The leaflet A Nazi Guide to Christmas is composed of twenty pages filled with clear-cut instructions for Nazi Party members on how to celebrate their Christmas. It was printed way back in 1937 by the Nazi Party’s Saxony branch, the Heimatwerk organization. This arm of the party was organized the year before the pamphlet was published. It was formed as the “promoter of Saxon Germanic culture as a shining example of true Germanness”.
There never was an intention to mass produce the A Nazi Guide to Christmas leaflet. However, it was distributed among the Nazi Party’s bureaucrats and in turn, they were the ones who would disseminate the information to the population making sure that the latter follow on to the new way things had to be.
Starting off with the statement “no festival is as German as Christmas”, the Nazi Guide to Christmas gives off clear directions from how Christmas tree baubles should be placed or what songs to sing during the holidays.
Here’s how Christmas would have looked like if Nazi Germany would have had its way.
Have a “Nazi” Christmas…?
Nazi disciples were reminded in A Nazi Guide to Christmas that Christmas wasn’t a Christian celebration at all. This was because Nazism viewed organized religion a competitor, thus, it was one of the movement’s enemies.
There was an exact number of baubles specified that needed to be placed on one’s Christmas tree. Additionally, in place of an angel, a star or a fairy on top, a swastika should be placed, instead. This was a firm recommendation which meant, it was to be compulsory.
Nazism placed Germanic myths and legends central to the celebration of Christmas instead of the birth of Jesus Christ. Therefore, it was specified that the holidays was introduced to the contrary of the Church’s wishes. The leaflet emphasized that Christmas rooted from pagan origins and the priests just had to reinterpret it in light of Christianity.
Furthermore, A Nazi Guide to Christmas emphasized that Mary was the German mother and that Jesus Santa Claus was no longer situated inside the crib but was relocated in a cradle to epitomize the German people’s constant renewal.
In this light, the manuscript highlighted that it was not the Three Wise Men who came to flock the reason of the celebration but the German workers as well as the peasants.

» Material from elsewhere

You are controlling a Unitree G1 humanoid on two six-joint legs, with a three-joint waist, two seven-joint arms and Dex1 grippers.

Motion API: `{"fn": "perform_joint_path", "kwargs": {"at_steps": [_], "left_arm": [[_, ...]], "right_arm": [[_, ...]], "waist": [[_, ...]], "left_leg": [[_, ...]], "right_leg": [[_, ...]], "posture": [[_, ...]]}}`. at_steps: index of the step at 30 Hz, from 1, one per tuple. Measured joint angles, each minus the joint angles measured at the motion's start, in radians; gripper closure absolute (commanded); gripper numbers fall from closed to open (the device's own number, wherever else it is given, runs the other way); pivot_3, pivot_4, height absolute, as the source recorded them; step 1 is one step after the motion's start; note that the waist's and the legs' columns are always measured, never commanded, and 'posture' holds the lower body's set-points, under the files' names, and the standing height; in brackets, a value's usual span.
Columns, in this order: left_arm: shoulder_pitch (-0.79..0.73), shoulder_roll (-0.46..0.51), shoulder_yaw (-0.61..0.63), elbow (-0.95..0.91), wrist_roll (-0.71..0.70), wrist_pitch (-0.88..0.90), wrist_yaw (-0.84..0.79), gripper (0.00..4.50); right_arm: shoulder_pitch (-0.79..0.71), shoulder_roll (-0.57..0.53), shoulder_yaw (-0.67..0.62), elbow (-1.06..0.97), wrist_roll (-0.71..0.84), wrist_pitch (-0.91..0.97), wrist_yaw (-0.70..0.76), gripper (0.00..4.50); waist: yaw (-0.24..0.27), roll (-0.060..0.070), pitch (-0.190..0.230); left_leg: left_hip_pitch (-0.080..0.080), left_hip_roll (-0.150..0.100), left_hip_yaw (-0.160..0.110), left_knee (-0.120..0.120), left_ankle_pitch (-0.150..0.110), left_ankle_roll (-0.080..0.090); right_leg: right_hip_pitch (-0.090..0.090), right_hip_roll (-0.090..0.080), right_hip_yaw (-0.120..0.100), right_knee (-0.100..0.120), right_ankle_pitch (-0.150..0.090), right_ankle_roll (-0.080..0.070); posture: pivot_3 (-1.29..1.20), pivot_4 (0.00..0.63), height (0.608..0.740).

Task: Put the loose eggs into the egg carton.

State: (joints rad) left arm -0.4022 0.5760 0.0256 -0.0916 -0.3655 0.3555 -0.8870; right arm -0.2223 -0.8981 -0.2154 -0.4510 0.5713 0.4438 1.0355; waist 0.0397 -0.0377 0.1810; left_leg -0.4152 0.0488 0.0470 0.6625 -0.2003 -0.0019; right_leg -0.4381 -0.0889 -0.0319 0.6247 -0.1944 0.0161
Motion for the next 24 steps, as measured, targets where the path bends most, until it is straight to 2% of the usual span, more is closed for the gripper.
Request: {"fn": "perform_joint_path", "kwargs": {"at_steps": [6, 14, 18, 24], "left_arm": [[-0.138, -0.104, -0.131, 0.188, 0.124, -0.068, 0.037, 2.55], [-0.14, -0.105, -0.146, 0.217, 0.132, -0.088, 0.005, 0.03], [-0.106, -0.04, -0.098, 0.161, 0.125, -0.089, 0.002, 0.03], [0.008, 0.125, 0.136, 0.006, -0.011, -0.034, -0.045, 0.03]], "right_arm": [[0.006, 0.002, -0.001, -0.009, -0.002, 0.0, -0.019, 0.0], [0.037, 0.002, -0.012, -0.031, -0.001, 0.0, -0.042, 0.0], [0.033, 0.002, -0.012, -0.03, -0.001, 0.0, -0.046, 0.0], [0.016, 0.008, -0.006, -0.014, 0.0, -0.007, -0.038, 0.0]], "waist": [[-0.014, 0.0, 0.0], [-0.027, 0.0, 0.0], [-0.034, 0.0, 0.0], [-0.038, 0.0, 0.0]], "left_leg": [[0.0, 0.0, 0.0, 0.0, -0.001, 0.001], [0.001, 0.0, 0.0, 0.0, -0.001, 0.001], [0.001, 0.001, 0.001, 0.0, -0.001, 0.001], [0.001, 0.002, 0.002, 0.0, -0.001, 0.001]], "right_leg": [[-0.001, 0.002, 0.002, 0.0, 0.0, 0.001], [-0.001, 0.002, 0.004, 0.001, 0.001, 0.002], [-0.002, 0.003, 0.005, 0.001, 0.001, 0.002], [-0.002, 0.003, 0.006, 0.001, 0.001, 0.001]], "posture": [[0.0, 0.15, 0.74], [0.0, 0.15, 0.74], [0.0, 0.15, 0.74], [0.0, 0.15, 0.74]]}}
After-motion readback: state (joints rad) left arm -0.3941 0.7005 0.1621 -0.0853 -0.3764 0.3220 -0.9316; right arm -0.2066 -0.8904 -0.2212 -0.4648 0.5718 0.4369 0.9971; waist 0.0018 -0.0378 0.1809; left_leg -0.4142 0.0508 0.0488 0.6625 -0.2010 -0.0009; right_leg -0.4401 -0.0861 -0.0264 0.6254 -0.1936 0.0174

It also advised parents to make their gift giving similar to the “hide-and-seek” game so that the festival would be about “Germanic fertility Jubilee” and not about Christ.
It went on to state that Nativity pageants in schools should be replaced with plays with an emphasis on fairy tales so as to put a German stamp on the celebration.
What to say in prayer was even specified in the leaflet. It was as follows:
“We spent Christmas in the field, during combat, with the Germans. One was always with us… He is still with us. We greet him!”
“Him” alluded to Hitler, who, the Nazis viewed, as the “Savior of the Germans.”
The leaflet was discovered in one of the repositories of the Institute of Saxon History and Folklore, which is situated in Dresden, Germany.